После того как подали фаршированного кролика, а ему положили яичные котлеты с цветной капустой, Гитлер, услыхав бой высоких часов, стоявших в углу столовой, вздрогнул, пригнувши голову.
И сразу же заговорил. Слово сейчас было для него спасением, надеждой, тем, что позволяло ему быть здесь, среди этих женщин, живых еще, красивых, милых. Боже, насколько же они мягче мужчин, вернее их, тоньше!
— Вчера во сне я видел мать, — начал Гитлер, чуть покашливая, словно проверяя голос. В последние дни после инъекции голос садился. Он обратил на это внимание нового врача, но тот сказал, что это обычная реакция организма на отсутствие свежего воздуха — ничего тревожного. — Я увидел ее совсем молодой, в те дни, когда жил в Браунау.
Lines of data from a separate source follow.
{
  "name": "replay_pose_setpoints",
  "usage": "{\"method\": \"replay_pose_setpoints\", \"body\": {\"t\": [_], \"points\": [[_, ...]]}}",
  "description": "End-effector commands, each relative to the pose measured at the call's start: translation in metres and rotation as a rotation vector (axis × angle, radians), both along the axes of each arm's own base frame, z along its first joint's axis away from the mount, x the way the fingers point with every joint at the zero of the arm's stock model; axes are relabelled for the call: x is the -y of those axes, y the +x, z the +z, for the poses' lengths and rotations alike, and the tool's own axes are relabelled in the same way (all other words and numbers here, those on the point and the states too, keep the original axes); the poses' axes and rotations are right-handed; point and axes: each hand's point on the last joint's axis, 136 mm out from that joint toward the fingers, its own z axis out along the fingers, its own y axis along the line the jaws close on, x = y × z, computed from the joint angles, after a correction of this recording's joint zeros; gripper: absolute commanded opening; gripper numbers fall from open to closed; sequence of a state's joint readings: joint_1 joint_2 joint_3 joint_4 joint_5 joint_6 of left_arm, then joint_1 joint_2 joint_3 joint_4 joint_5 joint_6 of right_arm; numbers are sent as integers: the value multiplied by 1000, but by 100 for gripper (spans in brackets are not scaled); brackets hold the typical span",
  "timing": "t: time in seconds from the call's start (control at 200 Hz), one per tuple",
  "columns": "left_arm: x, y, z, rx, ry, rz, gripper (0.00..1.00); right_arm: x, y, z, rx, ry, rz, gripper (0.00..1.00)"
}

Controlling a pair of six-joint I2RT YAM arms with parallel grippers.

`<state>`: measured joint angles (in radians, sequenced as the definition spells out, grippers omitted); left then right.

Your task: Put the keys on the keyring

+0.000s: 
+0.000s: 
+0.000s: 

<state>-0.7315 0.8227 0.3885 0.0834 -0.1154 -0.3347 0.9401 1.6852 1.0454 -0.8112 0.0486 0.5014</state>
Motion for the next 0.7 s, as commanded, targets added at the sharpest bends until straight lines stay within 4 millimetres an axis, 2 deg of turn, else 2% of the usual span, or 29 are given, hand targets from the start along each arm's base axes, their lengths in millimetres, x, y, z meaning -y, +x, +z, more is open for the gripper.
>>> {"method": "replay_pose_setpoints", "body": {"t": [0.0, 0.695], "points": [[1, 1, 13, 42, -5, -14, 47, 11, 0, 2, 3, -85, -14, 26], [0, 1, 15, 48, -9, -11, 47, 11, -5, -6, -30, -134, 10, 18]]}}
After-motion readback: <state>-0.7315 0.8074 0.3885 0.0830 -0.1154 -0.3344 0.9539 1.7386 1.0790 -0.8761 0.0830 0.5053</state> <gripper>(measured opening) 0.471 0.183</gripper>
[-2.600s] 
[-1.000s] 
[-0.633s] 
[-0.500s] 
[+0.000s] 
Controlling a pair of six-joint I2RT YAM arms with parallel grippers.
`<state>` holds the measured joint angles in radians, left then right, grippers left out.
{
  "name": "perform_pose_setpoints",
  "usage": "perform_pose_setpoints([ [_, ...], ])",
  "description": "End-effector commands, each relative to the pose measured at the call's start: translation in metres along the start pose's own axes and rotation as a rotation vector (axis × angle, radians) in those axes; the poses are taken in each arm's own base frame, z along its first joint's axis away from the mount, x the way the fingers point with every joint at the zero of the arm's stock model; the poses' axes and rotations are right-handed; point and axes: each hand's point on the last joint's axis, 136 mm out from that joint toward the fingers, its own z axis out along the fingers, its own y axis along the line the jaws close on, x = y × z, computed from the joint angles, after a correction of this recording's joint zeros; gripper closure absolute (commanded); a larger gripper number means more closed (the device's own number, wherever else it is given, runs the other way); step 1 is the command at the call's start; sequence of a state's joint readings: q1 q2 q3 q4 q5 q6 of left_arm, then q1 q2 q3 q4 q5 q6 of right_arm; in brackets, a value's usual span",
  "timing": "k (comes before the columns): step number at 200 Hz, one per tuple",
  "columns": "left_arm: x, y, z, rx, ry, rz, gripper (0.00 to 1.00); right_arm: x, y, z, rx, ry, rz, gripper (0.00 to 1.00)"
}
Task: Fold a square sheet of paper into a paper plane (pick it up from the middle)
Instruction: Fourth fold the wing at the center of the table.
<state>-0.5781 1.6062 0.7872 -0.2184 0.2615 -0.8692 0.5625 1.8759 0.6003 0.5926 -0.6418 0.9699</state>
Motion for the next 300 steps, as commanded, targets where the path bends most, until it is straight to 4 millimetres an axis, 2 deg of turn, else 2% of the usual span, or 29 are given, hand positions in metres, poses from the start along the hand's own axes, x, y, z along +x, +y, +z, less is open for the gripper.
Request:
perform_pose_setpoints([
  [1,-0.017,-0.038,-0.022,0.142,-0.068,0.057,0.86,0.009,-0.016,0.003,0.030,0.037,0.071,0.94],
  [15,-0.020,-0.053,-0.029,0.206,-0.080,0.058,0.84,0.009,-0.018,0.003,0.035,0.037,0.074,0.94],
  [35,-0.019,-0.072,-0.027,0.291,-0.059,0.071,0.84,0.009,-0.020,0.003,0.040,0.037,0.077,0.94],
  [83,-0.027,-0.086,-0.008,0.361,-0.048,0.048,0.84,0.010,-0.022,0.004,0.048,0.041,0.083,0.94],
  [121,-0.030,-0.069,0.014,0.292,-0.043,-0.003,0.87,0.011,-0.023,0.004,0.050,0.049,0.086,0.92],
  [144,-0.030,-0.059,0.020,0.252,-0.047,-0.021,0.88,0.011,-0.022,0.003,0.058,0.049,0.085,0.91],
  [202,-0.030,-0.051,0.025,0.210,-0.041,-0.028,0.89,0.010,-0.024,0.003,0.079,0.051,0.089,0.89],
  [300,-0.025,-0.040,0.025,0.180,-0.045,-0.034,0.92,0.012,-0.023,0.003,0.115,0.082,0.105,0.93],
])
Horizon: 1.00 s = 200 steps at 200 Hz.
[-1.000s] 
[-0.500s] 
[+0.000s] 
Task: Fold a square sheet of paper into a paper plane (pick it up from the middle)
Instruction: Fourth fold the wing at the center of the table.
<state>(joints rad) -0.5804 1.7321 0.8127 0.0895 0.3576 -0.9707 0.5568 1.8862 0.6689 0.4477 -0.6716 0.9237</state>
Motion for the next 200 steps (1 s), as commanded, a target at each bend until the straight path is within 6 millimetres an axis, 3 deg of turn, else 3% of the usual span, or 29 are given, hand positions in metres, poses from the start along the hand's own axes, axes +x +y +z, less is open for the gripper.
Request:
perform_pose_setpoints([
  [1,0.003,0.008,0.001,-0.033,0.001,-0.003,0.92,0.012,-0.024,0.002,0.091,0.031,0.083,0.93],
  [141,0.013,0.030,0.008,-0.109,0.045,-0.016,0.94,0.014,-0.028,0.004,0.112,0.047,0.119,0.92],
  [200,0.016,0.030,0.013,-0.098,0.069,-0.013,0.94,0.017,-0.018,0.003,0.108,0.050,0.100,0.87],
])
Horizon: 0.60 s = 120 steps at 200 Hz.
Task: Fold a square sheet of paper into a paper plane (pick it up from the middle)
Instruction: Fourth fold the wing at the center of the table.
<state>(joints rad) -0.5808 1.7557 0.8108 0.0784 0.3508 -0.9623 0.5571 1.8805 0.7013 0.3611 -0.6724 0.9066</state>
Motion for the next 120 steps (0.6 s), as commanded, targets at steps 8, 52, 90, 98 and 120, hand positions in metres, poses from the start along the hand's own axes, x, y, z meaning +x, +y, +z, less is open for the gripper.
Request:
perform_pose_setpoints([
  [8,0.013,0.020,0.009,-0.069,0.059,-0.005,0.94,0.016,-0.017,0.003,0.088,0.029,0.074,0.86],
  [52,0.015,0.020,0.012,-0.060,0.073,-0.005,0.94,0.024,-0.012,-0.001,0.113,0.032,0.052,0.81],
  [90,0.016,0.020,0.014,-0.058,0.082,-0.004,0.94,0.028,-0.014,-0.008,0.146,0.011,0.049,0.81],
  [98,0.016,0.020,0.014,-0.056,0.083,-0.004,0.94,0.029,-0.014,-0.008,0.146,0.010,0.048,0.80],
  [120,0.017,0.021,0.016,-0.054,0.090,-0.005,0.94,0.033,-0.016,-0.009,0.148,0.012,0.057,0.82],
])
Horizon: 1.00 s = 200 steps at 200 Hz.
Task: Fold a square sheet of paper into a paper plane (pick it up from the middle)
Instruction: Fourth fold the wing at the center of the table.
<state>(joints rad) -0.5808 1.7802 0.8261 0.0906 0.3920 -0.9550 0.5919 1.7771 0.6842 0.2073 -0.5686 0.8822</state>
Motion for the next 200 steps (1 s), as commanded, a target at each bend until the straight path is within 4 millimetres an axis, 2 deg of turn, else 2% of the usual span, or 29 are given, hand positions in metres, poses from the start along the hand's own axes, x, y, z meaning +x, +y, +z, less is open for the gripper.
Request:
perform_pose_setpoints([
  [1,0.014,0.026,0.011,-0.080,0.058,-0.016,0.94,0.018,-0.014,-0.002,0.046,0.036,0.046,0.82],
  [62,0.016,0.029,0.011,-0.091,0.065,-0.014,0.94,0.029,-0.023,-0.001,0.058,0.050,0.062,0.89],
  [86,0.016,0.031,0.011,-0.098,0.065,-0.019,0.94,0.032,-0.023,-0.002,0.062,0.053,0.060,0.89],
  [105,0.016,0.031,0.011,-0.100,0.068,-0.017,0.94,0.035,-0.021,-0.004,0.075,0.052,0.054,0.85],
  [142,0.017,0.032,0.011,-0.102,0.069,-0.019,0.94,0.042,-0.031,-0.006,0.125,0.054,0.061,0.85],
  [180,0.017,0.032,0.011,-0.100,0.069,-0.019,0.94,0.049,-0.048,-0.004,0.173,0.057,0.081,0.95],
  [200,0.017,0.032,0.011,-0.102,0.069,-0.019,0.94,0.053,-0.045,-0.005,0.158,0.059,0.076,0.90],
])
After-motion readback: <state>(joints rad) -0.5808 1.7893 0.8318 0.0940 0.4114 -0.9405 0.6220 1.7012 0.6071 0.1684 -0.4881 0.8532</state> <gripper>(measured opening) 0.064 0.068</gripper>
Каждый день, пугая самого себя невидимыми стражами, я миновал ворота старого города и — несчастное дитя окраины — оказывался на центральной площади, где были открыты рестораны и кафе, звучала музыка, слышался смех избалованных детей, наряженных, словно куклы… Я смотрел на них, остро смущаясь своих стоптанных башмаков и старого, кургузого пиджака, в котором моя фигура казалась мне самому убогой… Я начинал чувствовать изнуряющую ненависть к тем, кто благоухал и радовался жизни, ибо…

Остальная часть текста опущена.